**Activity**
Give back every record verbatim, but not the pictures.

[Records drawn from a dataset]
=-=-=
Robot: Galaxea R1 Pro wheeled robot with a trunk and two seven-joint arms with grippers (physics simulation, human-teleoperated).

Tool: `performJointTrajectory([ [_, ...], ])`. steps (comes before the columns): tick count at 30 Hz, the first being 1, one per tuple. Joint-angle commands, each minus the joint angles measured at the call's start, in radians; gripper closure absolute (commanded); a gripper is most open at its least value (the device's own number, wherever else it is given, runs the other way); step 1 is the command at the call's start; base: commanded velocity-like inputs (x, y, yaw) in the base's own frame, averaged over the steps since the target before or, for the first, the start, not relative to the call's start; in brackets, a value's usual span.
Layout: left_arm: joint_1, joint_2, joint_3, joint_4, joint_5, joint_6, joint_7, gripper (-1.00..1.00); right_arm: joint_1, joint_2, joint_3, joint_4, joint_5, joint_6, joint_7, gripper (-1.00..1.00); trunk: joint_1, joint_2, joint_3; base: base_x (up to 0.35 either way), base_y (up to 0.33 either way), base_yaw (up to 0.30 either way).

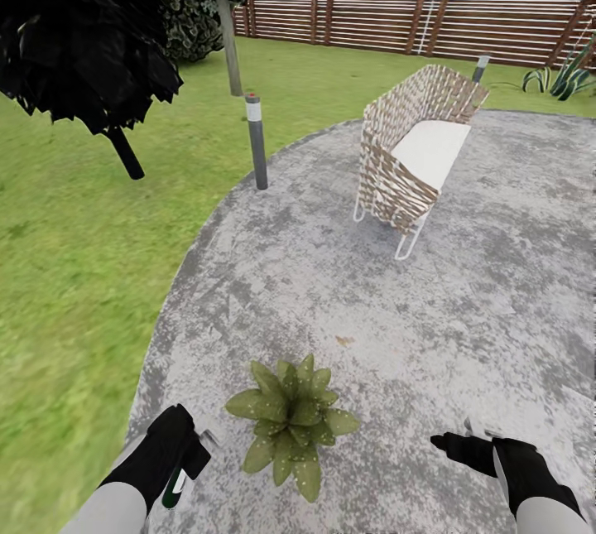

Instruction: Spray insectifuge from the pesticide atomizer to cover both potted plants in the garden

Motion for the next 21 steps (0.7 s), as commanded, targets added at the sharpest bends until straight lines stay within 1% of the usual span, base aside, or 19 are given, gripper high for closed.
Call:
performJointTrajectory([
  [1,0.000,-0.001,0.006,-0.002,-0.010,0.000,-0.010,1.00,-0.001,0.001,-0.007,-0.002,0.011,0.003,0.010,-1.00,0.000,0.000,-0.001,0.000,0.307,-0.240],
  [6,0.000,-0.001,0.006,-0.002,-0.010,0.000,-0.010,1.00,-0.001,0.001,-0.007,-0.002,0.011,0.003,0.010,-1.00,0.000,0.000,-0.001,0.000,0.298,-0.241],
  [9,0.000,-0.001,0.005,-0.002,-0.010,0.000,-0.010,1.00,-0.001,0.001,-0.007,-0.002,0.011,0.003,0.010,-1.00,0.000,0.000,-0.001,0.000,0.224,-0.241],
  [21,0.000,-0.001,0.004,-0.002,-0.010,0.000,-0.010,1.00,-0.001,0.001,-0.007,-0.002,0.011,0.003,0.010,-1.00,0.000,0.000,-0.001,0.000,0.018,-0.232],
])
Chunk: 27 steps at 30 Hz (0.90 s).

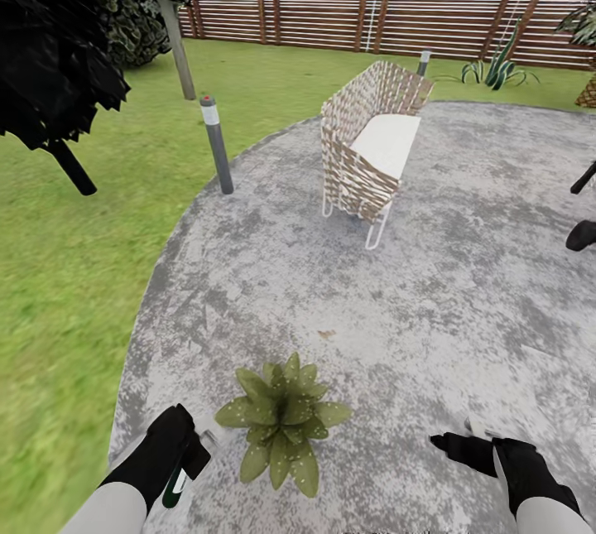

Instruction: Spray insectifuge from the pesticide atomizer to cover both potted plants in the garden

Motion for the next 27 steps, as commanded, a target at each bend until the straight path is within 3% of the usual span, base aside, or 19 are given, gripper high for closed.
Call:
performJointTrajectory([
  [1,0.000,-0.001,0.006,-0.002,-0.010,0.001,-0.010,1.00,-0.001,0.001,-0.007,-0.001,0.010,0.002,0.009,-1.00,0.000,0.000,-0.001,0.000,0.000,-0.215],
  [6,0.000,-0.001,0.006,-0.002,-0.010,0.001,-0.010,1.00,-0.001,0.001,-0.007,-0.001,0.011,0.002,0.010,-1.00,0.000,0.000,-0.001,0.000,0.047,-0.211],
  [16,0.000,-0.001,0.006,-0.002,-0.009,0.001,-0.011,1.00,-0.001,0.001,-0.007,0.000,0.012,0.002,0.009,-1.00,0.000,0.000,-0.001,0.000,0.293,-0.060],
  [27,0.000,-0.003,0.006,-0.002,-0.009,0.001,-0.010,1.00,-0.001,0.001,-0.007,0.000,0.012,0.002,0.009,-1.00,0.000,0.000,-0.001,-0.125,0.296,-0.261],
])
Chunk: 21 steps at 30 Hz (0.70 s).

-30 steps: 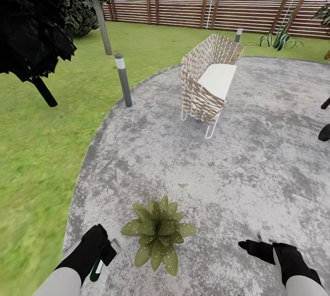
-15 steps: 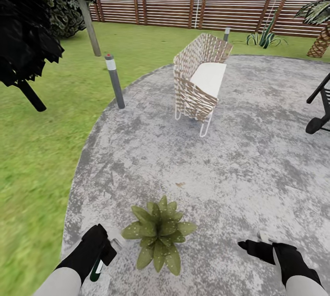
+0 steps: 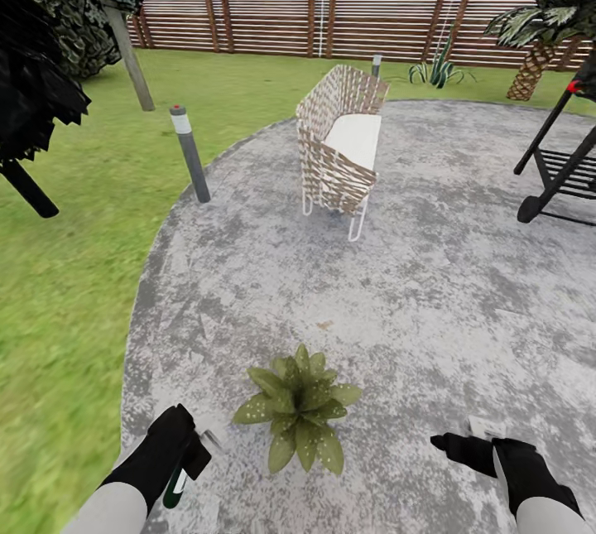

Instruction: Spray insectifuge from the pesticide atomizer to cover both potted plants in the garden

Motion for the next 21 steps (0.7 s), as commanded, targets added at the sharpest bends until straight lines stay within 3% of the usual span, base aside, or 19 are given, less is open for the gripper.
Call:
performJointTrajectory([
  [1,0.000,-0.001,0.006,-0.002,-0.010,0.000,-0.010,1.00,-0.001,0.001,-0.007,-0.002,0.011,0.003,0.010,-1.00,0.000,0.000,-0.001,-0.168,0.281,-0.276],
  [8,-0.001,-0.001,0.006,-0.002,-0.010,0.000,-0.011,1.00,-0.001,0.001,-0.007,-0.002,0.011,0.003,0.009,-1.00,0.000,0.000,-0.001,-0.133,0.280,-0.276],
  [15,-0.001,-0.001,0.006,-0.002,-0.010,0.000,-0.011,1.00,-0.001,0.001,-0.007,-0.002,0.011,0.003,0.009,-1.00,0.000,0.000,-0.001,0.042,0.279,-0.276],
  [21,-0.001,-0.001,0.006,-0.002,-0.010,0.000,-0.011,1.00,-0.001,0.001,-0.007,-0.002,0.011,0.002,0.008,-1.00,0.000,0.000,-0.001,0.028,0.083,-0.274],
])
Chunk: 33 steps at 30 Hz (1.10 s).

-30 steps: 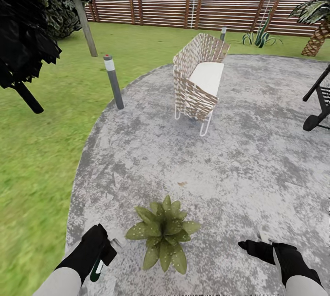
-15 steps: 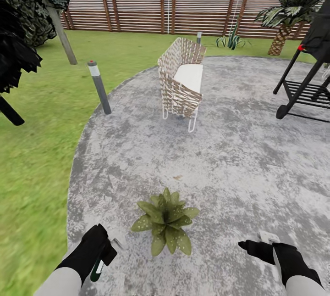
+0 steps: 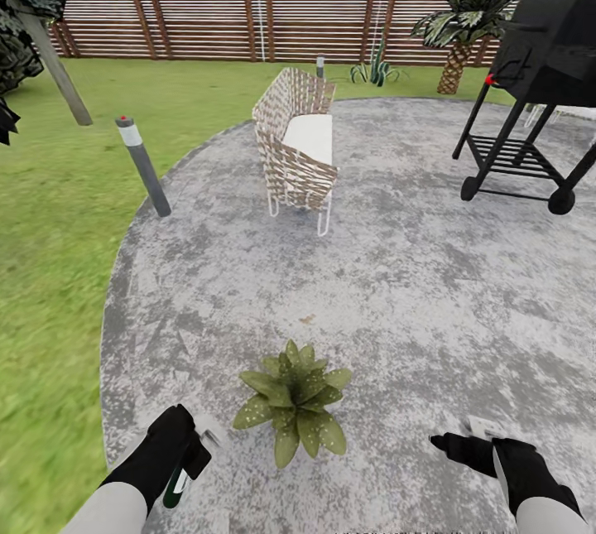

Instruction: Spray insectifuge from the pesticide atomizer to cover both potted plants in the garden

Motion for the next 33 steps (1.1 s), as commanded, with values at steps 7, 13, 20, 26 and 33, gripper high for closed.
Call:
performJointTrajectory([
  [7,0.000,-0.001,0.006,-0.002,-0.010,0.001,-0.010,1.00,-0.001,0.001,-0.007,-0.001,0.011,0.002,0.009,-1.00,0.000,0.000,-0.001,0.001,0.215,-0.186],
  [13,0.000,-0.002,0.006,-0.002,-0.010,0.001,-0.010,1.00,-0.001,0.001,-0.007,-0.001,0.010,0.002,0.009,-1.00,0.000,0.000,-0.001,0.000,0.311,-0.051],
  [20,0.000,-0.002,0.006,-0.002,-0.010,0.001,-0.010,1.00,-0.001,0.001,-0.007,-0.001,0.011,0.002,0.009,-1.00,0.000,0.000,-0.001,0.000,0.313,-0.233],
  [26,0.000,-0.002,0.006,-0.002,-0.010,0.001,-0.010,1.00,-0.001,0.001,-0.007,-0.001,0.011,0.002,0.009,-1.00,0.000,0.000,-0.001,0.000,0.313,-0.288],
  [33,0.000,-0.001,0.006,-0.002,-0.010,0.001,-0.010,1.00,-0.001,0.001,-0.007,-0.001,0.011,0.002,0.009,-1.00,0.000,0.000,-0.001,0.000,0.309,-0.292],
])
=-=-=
**Result for this task**
Robot: Galaxea R1 Pro wheeled robot with a trunk and two seven-joint arms with grippers (physics simulation, human-teleoperated).

Tool: `performJointTrajectory([ [_, ...], ])`. steps (comes before the columns): tick count at 30 Hz, the first being 1, one per tuple. Joint-angle commands, each minus the joint angles measured at the call's start, in radians; gripper closure absolute (commanded); a gripper is most open at its least value (the device's own number, wherever else it is given, runs the other way); step 1 is the command at the call's start; base: commanded velocity-like inputs (x, y, yaw) in the base's own frame, averaged over the steps since the target before or, for the first, the start, not relative to the call's start; in brackets, a value's usual span.
Layout: left_arm: joint_1, joint_2, joint_3, joint_4, joint_5, joint_6, joint_7, gripper (-1.00..1.00); right_arm: joint_1, joint_2, joint_3, joint_4, joint_5, joint_6, joint_7, gripper (-1.00..1.00); trunk: joint_1, joint_2, joint_3; base: base_x (up to 0.35 either way), base_y (up to 0.33 either way), base_yaw (up to 0.30 either way).


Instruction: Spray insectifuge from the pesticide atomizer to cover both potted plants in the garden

Motion for the next 21 steps (0.7 s), as commanded, targets added at the sharpest bends until straight lines stay within 1% of the usual span, base aside, or 19 are given, gripper high for closed.
Call:
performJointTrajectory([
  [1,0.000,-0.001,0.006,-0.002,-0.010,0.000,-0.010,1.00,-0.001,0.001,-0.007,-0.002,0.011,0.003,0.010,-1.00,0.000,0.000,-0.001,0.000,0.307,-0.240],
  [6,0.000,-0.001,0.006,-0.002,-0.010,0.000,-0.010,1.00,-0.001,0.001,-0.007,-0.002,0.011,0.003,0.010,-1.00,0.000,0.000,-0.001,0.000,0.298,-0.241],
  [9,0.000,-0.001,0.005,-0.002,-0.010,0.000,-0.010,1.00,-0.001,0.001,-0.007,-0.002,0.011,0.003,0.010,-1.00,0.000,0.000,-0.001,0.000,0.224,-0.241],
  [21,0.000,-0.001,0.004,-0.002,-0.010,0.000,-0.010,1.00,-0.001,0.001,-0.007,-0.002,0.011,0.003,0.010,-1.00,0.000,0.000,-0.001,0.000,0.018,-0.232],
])
Chunk: 27 steps at 30 Hz (0.90 s).


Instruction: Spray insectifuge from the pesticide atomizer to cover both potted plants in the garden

Motion for the next 27 steps, as commanded, a target at each bend until the straight path is within 3% of the usual span, base aside, or 19 are given, gripper high for closed.
Call:
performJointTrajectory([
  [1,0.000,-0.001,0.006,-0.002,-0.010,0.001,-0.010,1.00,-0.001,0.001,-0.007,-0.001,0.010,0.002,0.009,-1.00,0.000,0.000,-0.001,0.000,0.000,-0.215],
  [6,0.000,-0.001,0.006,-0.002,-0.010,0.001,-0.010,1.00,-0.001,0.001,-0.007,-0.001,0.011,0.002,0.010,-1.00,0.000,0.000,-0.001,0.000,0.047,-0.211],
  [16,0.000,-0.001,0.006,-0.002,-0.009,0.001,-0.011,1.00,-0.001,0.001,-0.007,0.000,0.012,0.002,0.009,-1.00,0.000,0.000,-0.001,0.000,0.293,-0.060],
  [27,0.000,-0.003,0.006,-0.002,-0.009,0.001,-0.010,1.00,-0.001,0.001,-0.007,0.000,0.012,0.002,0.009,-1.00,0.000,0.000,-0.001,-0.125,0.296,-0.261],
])
Chunk: 21 steps at 30 Hz (0.70 s).

-30 steps: 
-15 steps: 
+0 steps: 

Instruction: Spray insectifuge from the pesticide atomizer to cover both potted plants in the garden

Motion for the next 21 steps (0.7 s), as commanded, targets added at the sharpest bends until straight lines stay within 3% of the usual span, base aside, or 19 are given, less is open for the gripper.
Call:
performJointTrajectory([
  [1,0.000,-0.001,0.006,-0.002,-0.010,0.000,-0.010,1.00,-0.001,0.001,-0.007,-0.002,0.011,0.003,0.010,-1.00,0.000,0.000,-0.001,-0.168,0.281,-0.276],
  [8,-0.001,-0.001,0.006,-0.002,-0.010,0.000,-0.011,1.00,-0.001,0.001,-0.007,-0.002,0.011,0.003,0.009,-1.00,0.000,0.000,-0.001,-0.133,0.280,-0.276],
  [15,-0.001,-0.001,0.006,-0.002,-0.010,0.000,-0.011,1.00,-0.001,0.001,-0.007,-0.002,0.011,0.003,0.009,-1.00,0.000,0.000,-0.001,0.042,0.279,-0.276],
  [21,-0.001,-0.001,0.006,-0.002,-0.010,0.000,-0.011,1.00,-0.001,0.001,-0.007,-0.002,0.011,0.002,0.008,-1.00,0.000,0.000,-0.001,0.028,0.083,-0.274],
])
Chunk: 33 steps at 30 Hz (1.10 s).

-30 steps: 
-15 steps: 
+0 steps: 

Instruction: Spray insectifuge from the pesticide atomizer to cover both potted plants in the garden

Motion for the next 33 steps (1.1 s), as commanded, with values at steps 7, 13, 20, 26 and 33, gripper high for closed.
Call:
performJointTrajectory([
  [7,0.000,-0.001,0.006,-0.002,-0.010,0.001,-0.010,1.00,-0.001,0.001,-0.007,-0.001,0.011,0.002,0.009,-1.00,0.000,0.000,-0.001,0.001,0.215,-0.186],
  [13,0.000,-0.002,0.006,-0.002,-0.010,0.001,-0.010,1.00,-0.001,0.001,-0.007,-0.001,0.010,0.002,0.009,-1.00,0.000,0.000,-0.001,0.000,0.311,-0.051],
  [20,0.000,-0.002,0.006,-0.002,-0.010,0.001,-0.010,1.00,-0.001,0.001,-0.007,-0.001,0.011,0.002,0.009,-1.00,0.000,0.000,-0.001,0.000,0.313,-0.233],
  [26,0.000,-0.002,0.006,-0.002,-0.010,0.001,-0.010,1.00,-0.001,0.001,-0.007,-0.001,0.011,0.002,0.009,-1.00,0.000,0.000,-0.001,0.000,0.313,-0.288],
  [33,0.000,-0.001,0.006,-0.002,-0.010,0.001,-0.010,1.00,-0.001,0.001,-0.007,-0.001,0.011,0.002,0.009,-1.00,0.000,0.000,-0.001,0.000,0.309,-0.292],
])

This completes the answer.